AK Benzinpreisanalyse: Rekordpreise für Treibstoff

Durchschnittspreise am Niveau von 2000 - Preise in Wien und Ostösterreich haben angezogen - AK fordert Ausgleich für Pendler

Wien (AK) - Die Konsumenten zahlen für Treibstoff - trotz der Senkungen in der Vorwoche - Rekordpreise. Benzin ist so teuer wie vor zwei Jahren. Eine österreichweite Benzinpreisanalyse der AK von Mitte März zeigt: Im Vergleich zu Dezember haben die damaligen Billig-Tank-Regionen die Preise bis zu einem Fünftel angehoben, "teure Bezirke" erneut bis zu acht Prozent. So sind die Preise an den Wiener Zapfsäulen und im Ostösterreich nun wieder sehr hoch. Und im teuren Westen gibt es nach wie vor keine Bewegung bei den hohen Benzinpreisen. Dadurch hat der Finanzminister zusätzliche Einnahmen bei der Mehrwertsteuer, sagt die AK. Dieses Geld muss an die Pendler zurückgegeben werden.

Die AK hat bundesweit 1.616 Tankstellen vom 12. bis 14. März überprüft. Die Ergebnisse der Treibstoffpreisanalyse: Im Westen Österreichs sind die Benzinpreise nach wie vor geschmalzen. Im Osten Österreichs ist Tanken sehr teuer geworden. Die Preise sind zwischen acht und 20 Prozent in die Höhe geschnellt. Konsumenten können noch in einigen Regionen Ost- und Mittelösterreich billig tanken: Niedrige Dieselpreise gibt es im Mittel- und Südburgenland sowie im Bezirk Mattersburg und Eisenstadt-Umgebung, im Süden von Niederösterreich und in der Region Mistelbach, im Nord-Osten Oberösterreichs, im steirischen Liezen und Judenburg sowie im kärntnerischen Bezirk Spittal an der Drau.
Billiges Eurosuper gibt es in Mittel- und Südburgenland sowie im Bezirk Neusiedl am See, im niederösterreichischen Bruck/Leitha, Mistelbach und Tulln, in Nord-Osten Oberösterreichs, in der Obersteiermark und in Kärnten bis auf die Bezirke Feldkirchen und Sankt Veit an der Glan.
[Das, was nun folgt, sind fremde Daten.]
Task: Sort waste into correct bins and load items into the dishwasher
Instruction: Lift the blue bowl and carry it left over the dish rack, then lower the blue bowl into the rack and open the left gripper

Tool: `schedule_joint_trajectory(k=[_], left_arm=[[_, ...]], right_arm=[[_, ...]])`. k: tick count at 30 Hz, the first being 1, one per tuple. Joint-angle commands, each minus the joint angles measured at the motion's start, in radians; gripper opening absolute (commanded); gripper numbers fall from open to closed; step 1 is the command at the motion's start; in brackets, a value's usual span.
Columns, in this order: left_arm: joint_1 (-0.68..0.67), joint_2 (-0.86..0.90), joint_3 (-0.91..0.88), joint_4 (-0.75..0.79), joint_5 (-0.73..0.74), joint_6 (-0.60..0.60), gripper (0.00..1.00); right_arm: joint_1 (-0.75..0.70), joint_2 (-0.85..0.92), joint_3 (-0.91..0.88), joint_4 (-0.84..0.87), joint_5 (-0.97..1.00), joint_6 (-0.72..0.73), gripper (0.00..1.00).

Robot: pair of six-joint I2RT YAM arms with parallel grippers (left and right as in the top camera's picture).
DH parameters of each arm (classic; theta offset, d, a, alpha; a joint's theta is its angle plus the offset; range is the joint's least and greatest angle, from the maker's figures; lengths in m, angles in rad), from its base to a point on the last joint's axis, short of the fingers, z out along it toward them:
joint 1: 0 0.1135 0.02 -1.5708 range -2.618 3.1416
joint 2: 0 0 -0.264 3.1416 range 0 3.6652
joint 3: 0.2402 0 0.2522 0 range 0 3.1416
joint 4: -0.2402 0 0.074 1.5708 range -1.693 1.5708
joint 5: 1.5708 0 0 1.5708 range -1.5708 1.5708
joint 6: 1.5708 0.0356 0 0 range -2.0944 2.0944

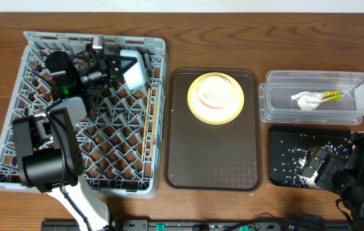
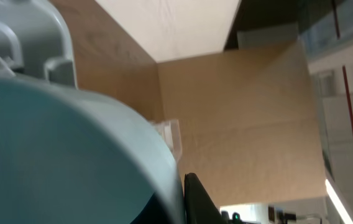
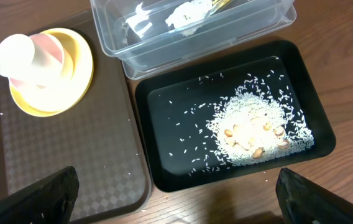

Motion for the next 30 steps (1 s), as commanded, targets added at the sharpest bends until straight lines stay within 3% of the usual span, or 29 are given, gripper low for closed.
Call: schedule_joint_trajectory(k=[1,4,7,8,30], left_arm=[[-0.005,0.042,0.008,-0.005,0.023,-0.026,0.08],[0.000,0.042,0.012,0.047,0.022,-0.026,0.09],[0.010,0.042,0.013,0.126,0.021,-0.026,0.17],[0.014,0.042,0.013,0.139,0.022,-0.026,0.96],[0.198,0.042,0.013,0.142,0.085,-0.026,0.98]], right_arm=[[-0.005,0.000,0.004,0.000,0.000,0.009,0.99],[-0.005,0.000,0.004,-0.001,0.000,0.009,0.99],[-0.005,0.000,0.004,0.000,0.000,0.009,0.99],[-0.005,0.000,0.004,0.000,0.000,0.009,0.99],[-0.005,0.000,0.004,0.000,0.000,0.009,0.99]])
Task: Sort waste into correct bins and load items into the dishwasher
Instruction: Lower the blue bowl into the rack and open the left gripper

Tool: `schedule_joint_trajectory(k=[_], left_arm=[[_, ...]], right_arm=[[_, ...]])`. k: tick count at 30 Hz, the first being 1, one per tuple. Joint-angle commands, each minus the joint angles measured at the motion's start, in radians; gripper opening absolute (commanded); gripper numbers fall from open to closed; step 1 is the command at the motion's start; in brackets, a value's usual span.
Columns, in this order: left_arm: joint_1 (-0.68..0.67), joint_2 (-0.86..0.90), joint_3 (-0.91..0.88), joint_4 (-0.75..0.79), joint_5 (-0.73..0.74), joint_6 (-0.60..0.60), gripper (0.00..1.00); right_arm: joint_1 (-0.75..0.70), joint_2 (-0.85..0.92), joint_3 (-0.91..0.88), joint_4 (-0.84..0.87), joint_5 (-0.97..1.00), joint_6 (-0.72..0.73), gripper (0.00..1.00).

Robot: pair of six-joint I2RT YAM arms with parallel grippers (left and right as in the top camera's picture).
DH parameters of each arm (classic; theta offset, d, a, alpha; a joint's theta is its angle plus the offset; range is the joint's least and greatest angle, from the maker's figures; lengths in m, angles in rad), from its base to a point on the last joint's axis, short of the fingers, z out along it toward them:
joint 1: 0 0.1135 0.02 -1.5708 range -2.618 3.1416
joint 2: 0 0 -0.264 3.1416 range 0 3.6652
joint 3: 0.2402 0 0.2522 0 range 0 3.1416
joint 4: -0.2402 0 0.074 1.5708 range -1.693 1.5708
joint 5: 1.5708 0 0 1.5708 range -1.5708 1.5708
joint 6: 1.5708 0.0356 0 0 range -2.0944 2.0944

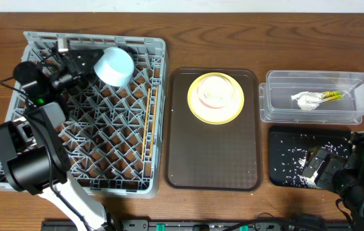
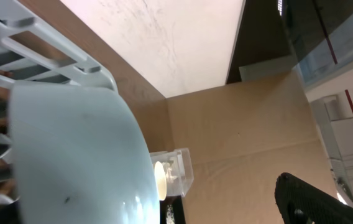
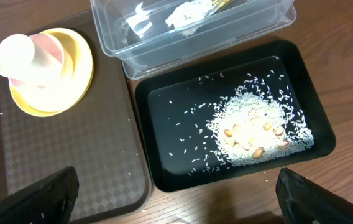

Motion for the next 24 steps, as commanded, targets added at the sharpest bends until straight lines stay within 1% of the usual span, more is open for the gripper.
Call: schedule_joint_trajectory(k=[1,8,24], left_arm=[[0.005,0.011,0.010,0.006,0.058,0.006,0.98],[0.014,0.011,0.010,0.005,0.092,0.000,0.98],[0.015,0.011,0.002,0.005,0.083,-0.129,0.98]], right_arm=[[-0.005,0.000,0.004,-0.001,0.000,0.009,0.99],[-0.005,0.000,0.004,-0.001,0.000,0.009,0.99],[-0.005,0.000,0.004,-0.001,-0.001,0.009,0.99]])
Auch in Wien haben die Treibstoffpreise im Vergleich zu Dezember extrem angezogen. Die Durchschnittspreise bei Diesel und Eurosuper sind bis zu einem Viertel teurer geworden. Billig sind lediglich noch die Bezirke Liesing (23.), Brigittenau (20.), Rudolfsheim-Fünfhaus (15.) und Ottakring (16.). Diesel ist auch noch in Meidling (12.) sehr billig.

Der Vergleich mit der Dezember-Erhebung zeigt, dass die damaligen günstigen Regionen in Österreich die Preise massiv angehoben haben -bis zu einem Fünftel. Dort, wo die Tankstellen bereits hohe Preise verlangten, sind diese abermals um bis zu acht Prozent teurer geworden.

Durch die hohen Benzinpreise hat der Finanzminister auch Mehreinnahmen bei der Mehrwertsteuer. Die Arbeitswege werden ständig teurer, sagt die AK. Daher soll der Finanzminister endlich das Kilometergeld und das Pendlerpauschale anheben, um einen Ausgleich für die Pendler zu schaffen.